_Assignment_.
Nothing but the pictures should go missing; return all the entries below exactly.

_Data to process_.

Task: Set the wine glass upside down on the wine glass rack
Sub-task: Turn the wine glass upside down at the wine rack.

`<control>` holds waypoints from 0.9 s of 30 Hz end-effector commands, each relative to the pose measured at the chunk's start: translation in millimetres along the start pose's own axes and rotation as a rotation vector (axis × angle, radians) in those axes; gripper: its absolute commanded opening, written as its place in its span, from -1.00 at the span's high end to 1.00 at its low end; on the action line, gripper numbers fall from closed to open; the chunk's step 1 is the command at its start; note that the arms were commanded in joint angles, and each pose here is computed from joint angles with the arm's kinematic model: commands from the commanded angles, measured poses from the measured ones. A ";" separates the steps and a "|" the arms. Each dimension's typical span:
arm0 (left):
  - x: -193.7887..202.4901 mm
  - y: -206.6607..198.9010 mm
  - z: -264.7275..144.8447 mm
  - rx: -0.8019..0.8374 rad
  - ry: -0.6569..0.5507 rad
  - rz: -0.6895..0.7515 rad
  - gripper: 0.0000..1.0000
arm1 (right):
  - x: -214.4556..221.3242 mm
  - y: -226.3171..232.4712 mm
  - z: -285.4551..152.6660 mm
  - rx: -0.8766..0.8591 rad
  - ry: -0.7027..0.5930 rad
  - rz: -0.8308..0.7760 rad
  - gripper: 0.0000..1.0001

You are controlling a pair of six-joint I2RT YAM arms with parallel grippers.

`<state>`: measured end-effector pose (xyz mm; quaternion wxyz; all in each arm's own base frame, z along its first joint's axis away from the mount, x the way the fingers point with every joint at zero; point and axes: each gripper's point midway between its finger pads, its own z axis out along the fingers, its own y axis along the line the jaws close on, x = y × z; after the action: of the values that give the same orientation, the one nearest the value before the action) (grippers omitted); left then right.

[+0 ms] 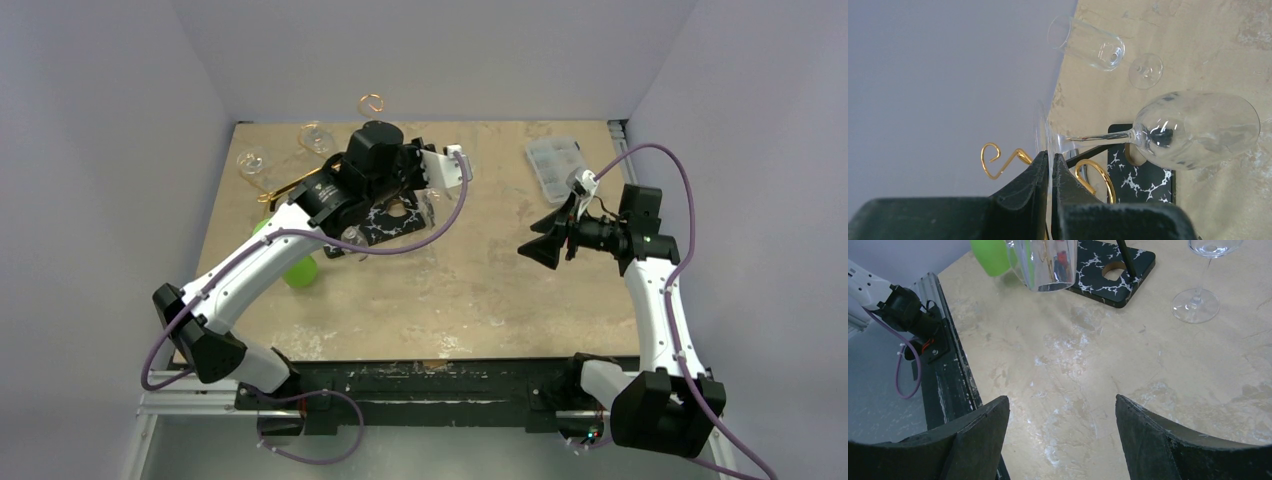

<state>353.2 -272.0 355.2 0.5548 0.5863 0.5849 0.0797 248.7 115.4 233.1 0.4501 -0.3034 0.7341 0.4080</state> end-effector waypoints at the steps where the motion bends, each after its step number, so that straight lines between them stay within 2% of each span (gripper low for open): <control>1: -21.2 41.4 -8.2 -0.132 -0.079 -0.004 1.00 | -15.9 10.4 -4.0 -0.024 -0.030 -0.057 -0.52; 11: -11.1 41.3 6.2 -0.136 -0.050 -0.009 1.00 | -16.2 12.3 -4.1 -0.032 -0.031 -0.057 -0.52; 27: 2.2 44.4 5.4 -0.161 -0.025 -0.010 1.00 | -14.2 10.4 -3.4 -0.031 -0.027 -0.051 -0.52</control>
<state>379.0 -265.3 347.6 0.5584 0.5687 0.5954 0.1014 247.1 116.4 234.1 0.4506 -0.3066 0.7308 0.4109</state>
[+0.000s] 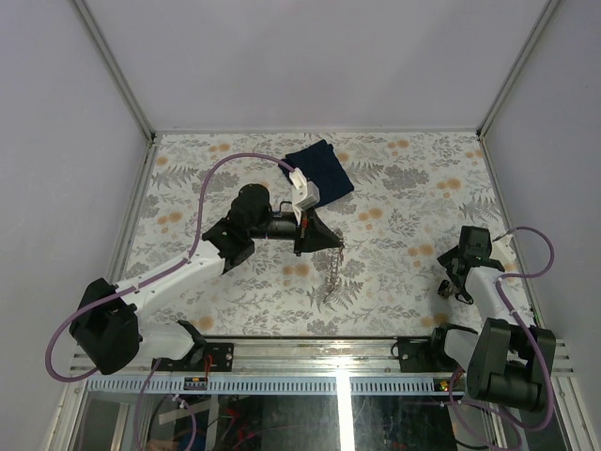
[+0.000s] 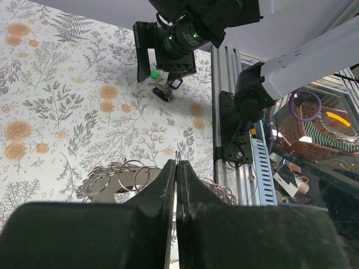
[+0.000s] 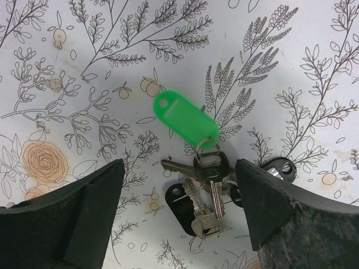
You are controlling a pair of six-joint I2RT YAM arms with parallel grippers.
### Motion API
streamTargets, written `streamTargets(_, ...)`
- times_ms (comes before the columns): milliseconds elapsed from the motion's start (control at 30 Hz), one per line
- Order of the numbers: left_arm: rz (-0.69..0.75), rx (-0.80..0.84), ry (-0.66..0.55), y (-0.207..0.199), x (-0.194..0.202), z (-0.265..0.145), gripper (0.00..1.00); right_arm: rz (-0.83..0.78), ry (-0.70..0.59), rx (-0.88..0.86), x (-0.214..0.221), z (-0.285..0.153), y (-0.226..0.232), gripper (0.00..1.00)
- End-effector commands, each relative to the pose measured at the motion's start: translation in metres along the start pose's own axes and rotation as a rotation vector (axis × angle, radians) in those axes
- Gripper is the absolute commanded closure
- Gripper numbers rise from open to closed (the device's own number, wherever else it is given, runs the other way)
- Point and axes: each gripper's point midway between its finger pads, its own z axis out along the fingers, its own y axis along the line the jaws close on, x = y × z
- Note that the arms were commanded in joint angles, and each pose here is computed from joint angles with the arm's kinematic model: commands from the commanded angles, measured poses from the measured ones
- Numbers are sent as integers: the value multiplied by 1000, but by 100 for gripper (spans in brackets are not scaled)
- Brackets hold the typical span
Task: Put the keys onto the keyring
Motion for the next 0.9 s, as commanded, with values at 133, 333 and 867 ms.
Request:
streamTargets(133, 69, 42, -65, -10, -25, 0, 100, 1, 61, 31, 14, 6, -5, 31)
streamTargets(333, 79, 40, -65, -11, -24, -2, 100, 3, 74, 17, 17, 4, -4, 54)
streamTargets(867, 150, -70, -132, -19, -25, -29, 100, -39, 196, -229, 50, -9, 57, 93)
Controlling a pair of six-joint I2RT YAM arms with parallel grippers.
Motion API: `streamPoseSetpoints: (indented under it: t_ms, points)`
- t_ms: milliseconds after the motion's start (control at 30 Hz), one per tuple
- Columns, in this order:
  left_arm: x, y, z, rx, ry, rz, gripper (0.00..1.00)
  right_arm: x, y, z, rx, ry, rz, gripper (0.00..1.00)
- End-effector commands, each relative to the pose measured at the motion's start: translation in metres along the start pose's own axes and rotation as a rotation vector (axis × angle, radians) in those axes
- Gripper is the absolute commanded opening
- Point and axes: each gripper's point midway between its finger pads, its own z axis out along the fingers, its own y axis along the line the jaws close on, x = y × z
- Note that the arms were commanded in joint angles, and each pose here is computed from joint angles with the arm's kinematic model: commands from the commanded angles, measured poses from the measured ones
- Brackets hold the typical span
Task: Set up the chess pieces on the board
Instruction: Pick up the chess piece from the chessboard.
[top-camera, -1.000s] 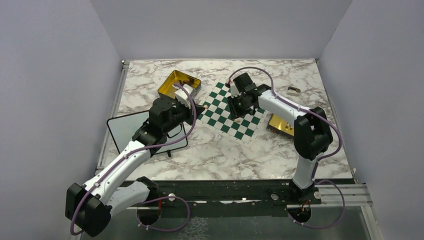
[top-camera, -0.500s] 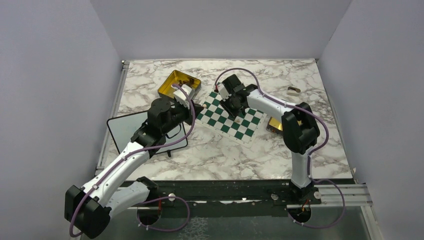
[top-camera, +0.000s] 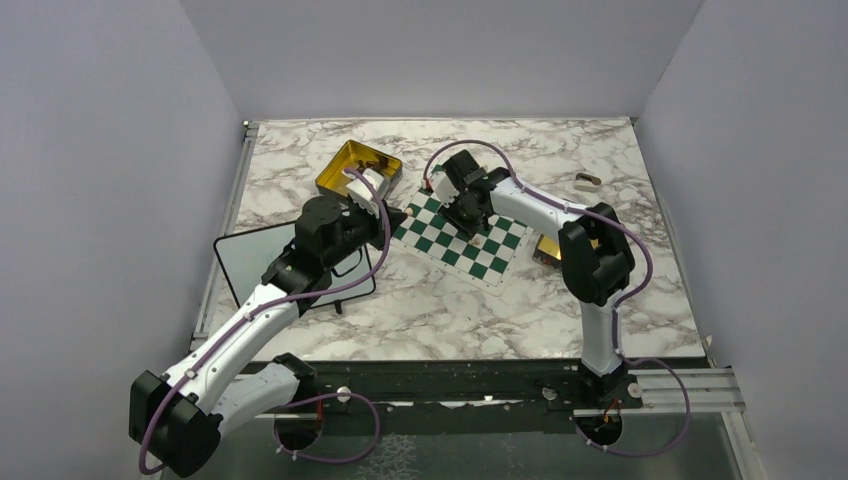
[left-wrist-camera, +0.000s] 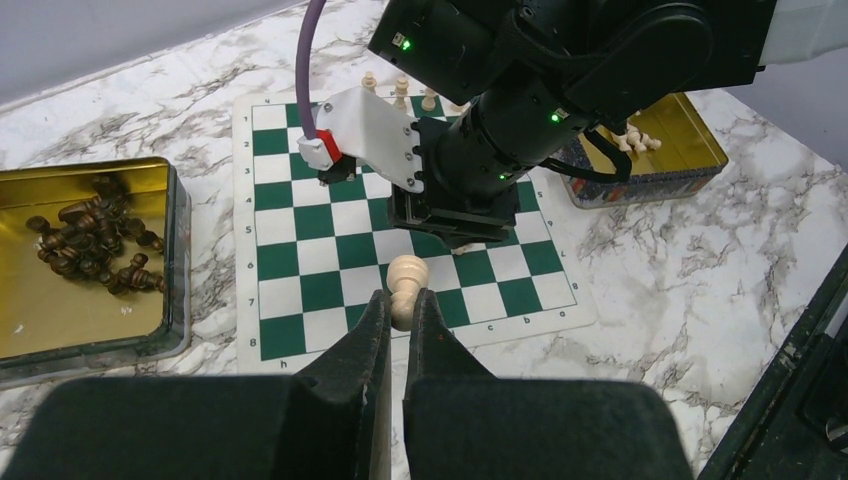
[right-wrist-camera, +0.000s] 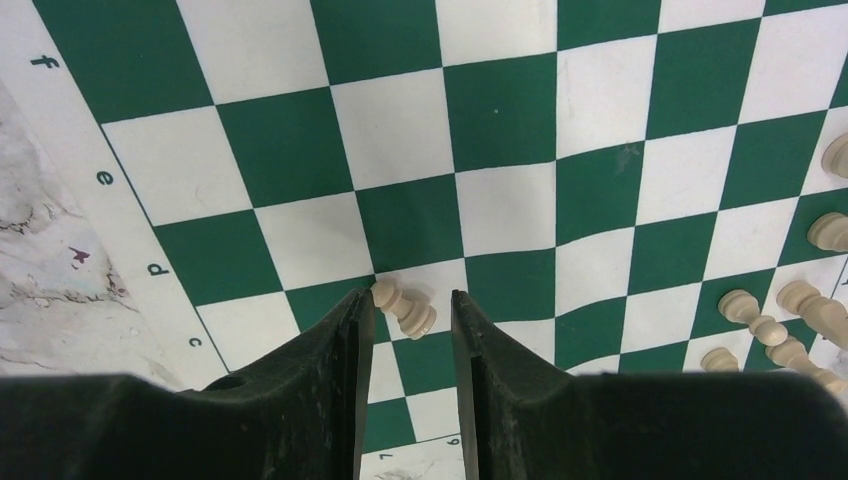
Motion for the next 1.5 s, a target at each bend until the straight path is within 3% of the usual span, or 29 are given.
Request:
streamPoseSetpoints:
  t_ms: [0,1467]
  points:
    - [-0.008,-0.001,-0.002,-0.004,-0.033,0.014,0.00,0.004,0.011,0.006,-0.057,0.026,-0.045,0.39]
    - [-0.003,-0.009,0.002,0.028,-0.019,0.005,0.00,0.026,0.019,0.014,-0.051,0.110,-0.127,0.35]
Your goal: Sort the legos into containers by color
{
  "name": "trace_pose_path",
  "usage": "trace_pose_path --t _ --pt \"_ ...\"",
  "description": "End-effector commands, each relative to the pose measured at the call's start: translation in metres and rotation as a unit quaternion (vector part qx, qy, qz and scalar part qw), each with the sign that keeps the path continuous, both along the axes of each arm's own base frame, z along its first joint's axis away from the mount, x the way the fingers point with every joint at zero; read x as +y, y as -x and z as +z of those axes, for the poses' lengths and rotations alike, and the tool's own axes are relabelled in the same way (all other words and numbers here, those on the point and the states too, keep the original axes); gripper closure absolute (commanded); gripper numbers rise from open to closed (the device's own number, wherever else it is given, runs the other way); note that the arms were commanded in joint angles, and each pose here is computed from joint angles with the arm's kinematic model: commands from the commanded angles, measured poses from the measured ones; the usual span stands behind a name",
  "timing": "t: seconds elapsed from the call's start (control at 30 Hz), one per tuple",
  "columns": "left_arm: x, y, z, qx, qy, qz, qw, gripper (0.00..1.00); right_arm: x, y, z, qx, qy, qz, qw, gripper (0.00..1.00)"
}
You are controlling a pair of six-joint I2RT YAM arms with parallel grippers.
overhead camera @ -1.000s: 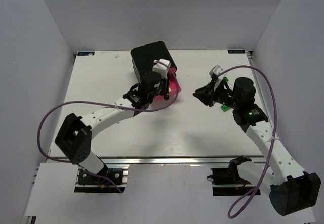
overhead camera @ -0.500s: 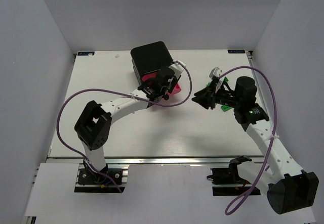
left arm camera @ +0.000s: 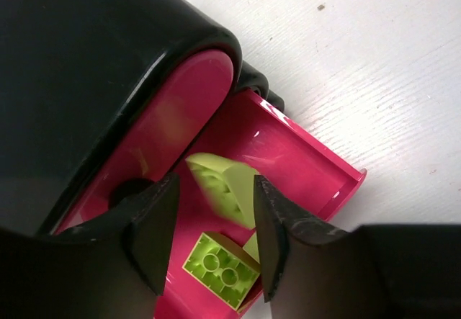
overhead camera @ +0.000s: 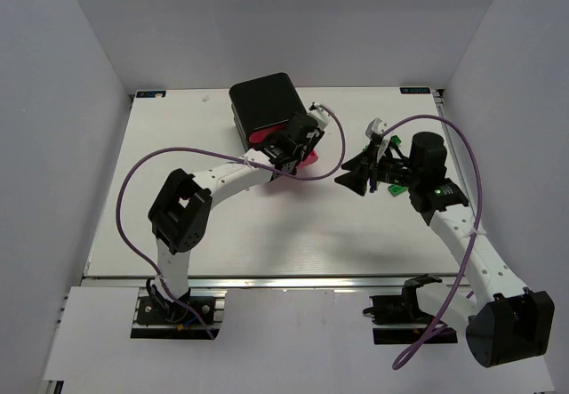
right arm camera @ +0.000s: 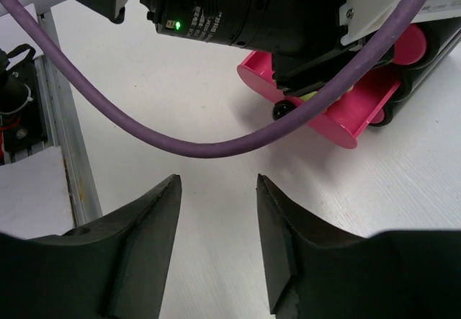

_Response_.
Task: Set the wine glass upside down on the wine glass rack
Sub-task: Turn the wine glass upside down at the wine rack.

`<control>` holds waypoints from 0.9 s of 30 Hz end-effector commands, each relative to the pose measured at the chunk's start: translation in millimetres along the start pose's own axes and rotation as a rotation vector (axis × angle, radians) in those axes; gripper: its absolute commanded opening, written as its place in its span, from -1.00 at the span's high end to 1.00 at its low end; on the action line, gripper numbers fall from closed to open; the chunk's step 1 is the command at its start; note that the arms were commanded in joint angles, and each pose here is computed from joint angles with the arm's kinematic model: commands from the commanded angles, measured poses from the measured ones. A ";" separates the steps and a "|" the arms. Each dimension's typical span:
arm0 (left):
  - x: -193.7887..202.4901 mm
  - y: -206.6607..198.9010 mm
  - z: -264.7275..144.8447 mm
  - rx: -0.8019..0.8374 rad
  - ry: -0.6569..0.5507 rad
  - rz: -0.6895..0.7515 rad
  - gripper: 0.0000..1.0000
arm1 (right):
  - x: -214.4556..221.3242 mm
  - y: -226.3171..232.4712 mm
  - z: -285.4551..152.6660 mm
  - rx: -0.8766..0.8591 rad
  - ry: -0.7027..0.5930 rad
  - rz: -0.8308..0.7760 rad
  - gripper: 0.0000..1.0001

You are controlling a pair of six-joint I2RT YAM arms with parallel grippers.

`<state>`: measured end-effector pose (xyz mm; quaternion wxyz; all in each arm's own base frame, z along its first joint's axis away from the mount, x the way the fingers point with every joint at zero; point and axes: each gripper's point midway between its finger pads, its own z axis out along the fingers, its own y axis along the line the jaws close on, x = y × z; after the action: of the values that give the same orientation, the one nearest the value before the action) (grippers omitted); left then right.

[+0 ms] 

<state>353.2 -272.0 355.2 0.5548 0.5863 0.5849 0.0797 248.7 115.4 233.1 0.4501 -0.3034 0.7341 0.4080</state> end-effector waypoints at the steps where the motion bends, each after its step number, so that straight lines between them stay within 2% of each span (gripper low for open): <control>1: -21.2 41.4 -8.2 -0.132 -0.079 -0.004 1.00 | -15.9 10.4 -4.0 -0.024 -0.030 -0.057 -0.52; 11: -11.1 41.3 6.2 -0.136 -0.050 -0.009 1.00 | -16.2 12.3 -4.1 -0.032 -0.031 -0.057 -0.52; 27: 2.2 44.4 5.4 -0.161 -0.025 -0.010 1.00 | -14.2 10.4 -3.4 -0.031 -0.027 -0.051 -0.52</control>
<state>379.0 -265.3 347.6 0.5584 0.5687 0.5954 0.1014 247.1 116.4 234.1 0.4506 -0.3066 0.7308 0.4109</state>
[+0.000s] 
[+0.000s] 
[+0.000s] 
You are controlling a pair of six-joint I2RT YAM arms with parallel grippers.
### Motion API
streamTargets, written `streamTargets(_, ...)`
- times_ms (comes before the columns): milliseconds elapsed from the motion's start (control at 30 Hz), one per line
- Order of the numbers: left_arm: rz (-0.69..0.75), rx (-0.80..0.84), ry (-0.66..0.55), y (-0.207..0.199), x (-0.194..0.202), z (-0.265..0.145), gripper (0.00..1.00); right_arm: rz (-0.83..0.78), ry (-0.70..0.59), rx (-0.88..0.86), x (-0.214..0.221), z (-0.285..0.153), y (-0.226..0.232), gripper (0.00..1.00)
- End-effector commands, each relative to the pose measured at the motion's start: translation in metres along the start pose's own axes and rotation as a rotation vector (axis × angle, radians) in those axes
- Gripper is the absolute commanded closure
- Gripper numbers rise from open to closed (the device's own number, wherever else it is given, runs the other way)
- Point and axes: each gripper's point midway between its finger pads, its own z axis out along the fingers, its own y axis along the line the jaws close on, x = y × z
- Note that the arms were commanded in joint angles, and each pose here is computed from joint angles with the arm's kinematic model: commands from the commanded angles, measured poses from the measured ones
- Numbers are sent as integers: the value multiplied by 1000, but by 100 for gripper (spans in brackets are not scaled)
- Brackets hold the typical span
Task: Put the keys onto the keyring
Motion for the next 0.9 s, as commanded, with values at 133, 333 and 867 ms.
Request:
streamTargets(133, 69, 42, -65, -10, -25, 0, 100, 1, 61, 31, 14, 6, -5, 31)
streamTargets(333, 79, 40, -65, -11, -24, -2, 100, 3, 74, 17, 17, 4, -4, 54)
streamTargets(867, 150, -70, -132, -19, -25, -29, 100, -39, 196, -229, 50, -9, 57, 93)
Controlling a pair of six-joint I2RT YAM arms with parallel grippers.
Motion API: `streamPoseSetpoints: (indented under it: t_ms, points)`
- t_ms: milliseconds after the motion's start (control at 30 Hz), one per tuple
- Columns, in this order:
  left_arm: x, y, z, rx, ry, rz, gripper (0.00..1.00)
  right_arm: x, y, z, rx, ry, rz, gripper (0.00..1.00)
- End-effector commands, each relative to the pose measured at the motion's start: translation in metres along the start pose's own axes and rotation as a rotation vector (axis × angle, radians) in those axes
- Gripper is the absolute commanded opening
- Point and axes: each gripper's point midway between its finger pads, its own z axis out along the fingers, its own y axis along the line the jaws close on, x = y × z
- Note that the arms were commanded in joint angles, and each pose here is computed from joint angles with the arm's kinematic model: commands from the commanded angles, measured poses from the measured ones
- Brackets hold the typical span
Task: Set up the chess pieces on the board
Instruction: Pick up the chess piece from the chessboard.
[top-camera, -1.000s] 
[top-camera, -0.500s] 
[top-camera, +0.000s] 
[left-wrist-camera, +0.000s] 
[right-wrist-camera, +0.000s] 
Motion for the next 1.5 s, a target at each bend until the straight path is within 3% of the usual span, or 29 are given.
Request:
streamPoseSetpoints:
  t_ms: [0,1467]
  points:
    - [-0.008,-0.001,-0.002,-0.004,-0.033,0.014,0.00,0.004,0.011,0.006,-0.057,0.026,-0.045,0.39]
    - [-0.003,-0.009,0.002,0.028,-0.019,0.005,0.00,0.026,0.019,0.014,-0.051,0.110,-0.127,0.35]
Your goal: Sort the legos into containers by color
{
  "name": "trace_pose_path",
  "usage": "trace_pose_path --t _ --pt \"_ ...\"",
  "description": "End-effector commands, each relative to the pose measured at the call's start: translation in metres and rotation as a unit quaternion (vector part qx, qy, qz and scalar part qw), each with the sign that keeps the path continuous, both along the axes of each arm's own base frame, z along its first joint's axis away from the mount, x the way the fingers point with every joint at zero; read x as +y, y as -x and z as +z of those axes, for the poses' lengths and rotations alike, and the tool's own axes are relabelled in the same way (all other words and numbers here, those on the point and the states too, keep the original axes); gripper closure absolute (commanded); gripper numbers rise from open to closed (the device's own number, wherever else it is given, runs the other way); note that the arms were commanded in joint angles, and each pose here is computed from joint angles with the arm's kinematic model: commands from the commanded angles, measured poses from the measured ones; the usual span stands behind a name",
  "timing": "t: seconds elapsed from the call's start (control at 30 Hz), one per tuple",
  "columns": "left_arm: x, y, z, qx, qy, qz, qw, gripper (0.00..1.00); right_arm: x, y, z, qx, qy, qz, qw, gripper (0.00..1.00)"
}
You are controlling a pair of six-joint I2RT YAM arms with parallel grippers.
overhead camera @ -1.000s: 
overhead camera @ -0.500s: 
left arm camera @ +0.000s: 
overhead camera @ +0.000s: 
right arm camera @ +0.000s: 

This is the complete answer to the exercise.